» Exercise details:
Nothing but the records, transcribed exactly, should appear in the answer; leave the pictures out.

» Dataset items:
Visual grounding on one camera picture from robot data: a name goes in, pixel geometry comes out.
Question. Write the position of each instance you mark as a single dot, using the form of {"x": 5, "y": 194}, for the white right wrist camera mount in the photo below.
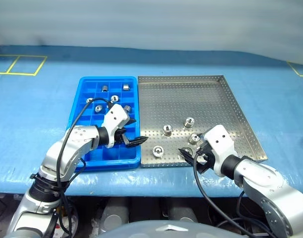
{"x": 220, "y": 143}

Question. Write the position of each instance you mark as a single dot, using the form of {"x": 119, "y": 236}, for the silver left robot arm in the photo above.
{"x": 67, "y": 153}

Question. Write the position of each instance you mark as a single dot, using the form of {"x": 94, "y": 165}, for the perforated metal tray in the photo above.
{"x": 181, "y": 104}

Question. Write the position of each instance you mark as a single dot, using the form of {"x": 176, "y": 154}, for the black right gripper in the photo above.
{"x": 205, "y": 163}

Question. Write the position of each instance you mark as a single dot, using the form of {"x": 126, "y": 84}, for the blue table cover sheet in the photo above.
{"x": 42, "y": 111}

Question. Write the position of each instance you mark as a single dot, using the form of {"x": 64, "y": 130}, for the blue compartment tray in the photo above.
{"x": 109, "y": 158}

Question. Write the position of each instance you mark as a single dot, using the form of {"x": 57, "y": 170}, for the grey rounded cylinder shape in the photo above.
{"x": 115, "y": 215}
{"x": 182, "y": 210}

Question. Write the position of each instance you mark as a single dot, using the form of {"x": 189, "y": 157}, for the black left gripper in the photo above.
{"x": 121, "y": 136}

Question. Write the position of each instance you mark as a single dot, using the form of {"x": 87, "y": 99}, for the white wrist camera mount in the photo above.
{"x": 115, "y": 116}
{"x": 220, "y": 143}

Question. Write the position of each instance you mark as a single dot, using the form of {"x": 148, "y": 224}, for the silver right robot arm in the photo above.
{"x": 262, "y": 183}

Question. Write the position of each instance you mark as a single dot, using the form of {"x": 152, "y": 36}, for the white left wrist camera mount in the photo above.
{"x": 115, "y": 116}

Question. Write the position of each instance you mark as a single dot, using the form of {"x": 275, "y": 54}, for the grey robot torso shell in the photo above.
{"x": 166, "y": 230}

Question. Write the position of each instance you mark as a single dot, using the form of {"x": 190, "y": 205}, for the metal nut part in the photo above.
{"x": 126, "y": 87}
{"x": 104, "y": 87}
{"x": 114, "y": 98}
{"x": 89, "y": 100}
{"x": 99, "y": 108}

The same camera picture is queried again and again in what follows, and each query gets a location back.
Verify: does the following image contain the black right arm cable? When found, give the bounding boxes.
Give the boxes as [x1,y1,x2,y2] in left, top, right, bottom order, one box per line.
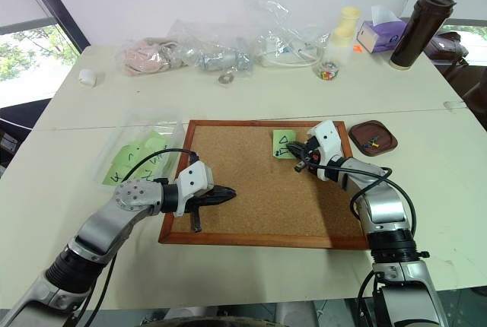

» Completed task:
Visual grounding on one camera picture from robot data: a name goes in, pixel geometry comes out.
Question. Write the position of each instance you mark as a single dot, using the form of {"x": 5, "y": 194}, for the white right wrist camera mount in the photo below.
{"x": 220, "y": 143}

Question. Write the position of each instance you mark as a single dot, using the form of {"x": 119, "y": 236}, for the silver left robot arm in the photo above.
{"x": 67, "y": 153}

Question. Write the position of each instance you mark as a single dot, using the form of {"x": 94, "y": 165}, for the perforated metal tray in the photo above.
{"x": 181, "y": 104}

Question. Write the position of each instance you mark as a single dot, using the form of {"x": 176, "y": 154}, for the black right gripper in the photo above.
{"x": 205, "y": 163}

Question. Write the position of each instance you mark as a single dot, using the form of {"x": 126, "y": 84}, for the blue table cover sheet in the photo above.
{"x": 42, "y": 111}

Question. Write the position of each instance you mark as a single dot, using the form of {"x": 64, "y": 130}, for the blue compartment tray in the photo above.
{"x": 109, "y": 158}

Question. Write the position of each instance you mark as a single dot, using the form of {"x": 57, "y": 170}, for the grey rounded cylinder shape in the photo above.
{"x": 115, "y": 215}
{"x": 182, "y": 210}

Question. Write the position of each instance you mark as a single dot, using the form of {"x": 189, "y": 157}, for the black left gripper in the photo above.
{"x": 121, "y": 136}

Question. Write the position of each instance you mark as a single dot, using the form of {"x": 87, "y": 99}, for the white wrist camera mount in the photo above.
{"x": 115, "y": 116}
{"x": 220, "y": 143}

Question. Write the position of each instance you mark as a single dot, using the form of {"x": 148, "y": 224}, for the silver right robot arm in the photo above.
{"x": 262, "y": 183}

Question. Write the position of each instance you mark as a single dot, using the form of {"x": 152, "y": 36}, for the white left wrist camera mount in the photo above.
{"x": 115, "y": 116}

Question. Write the position of each instance you mark as a single dot, using the form of {"x": 275, "y": 54}, for the grey robot torso shell in the photo above.
{"x": 166, "y": 230}

Question. Write the position of each instance you mark as a single dot, using the form of {"x": 190, "y": 205}, for the metal nut part in the photo above.
{"x": 126, "y": 87}
{"x": 104, "y": 87}
{"x": 114, "y": 98}
{"x": 89, "y": 100}
{"x": 99, "y": 108}

The same camera picture is queried again and again in what follows, and each query gets a location back.
Verify: does the following image contain the black right arm cable? When found, give the bounding boxes.
Give the boxes as [x1,y1,x2,y2] in left, top, right, bottom order, one box per line.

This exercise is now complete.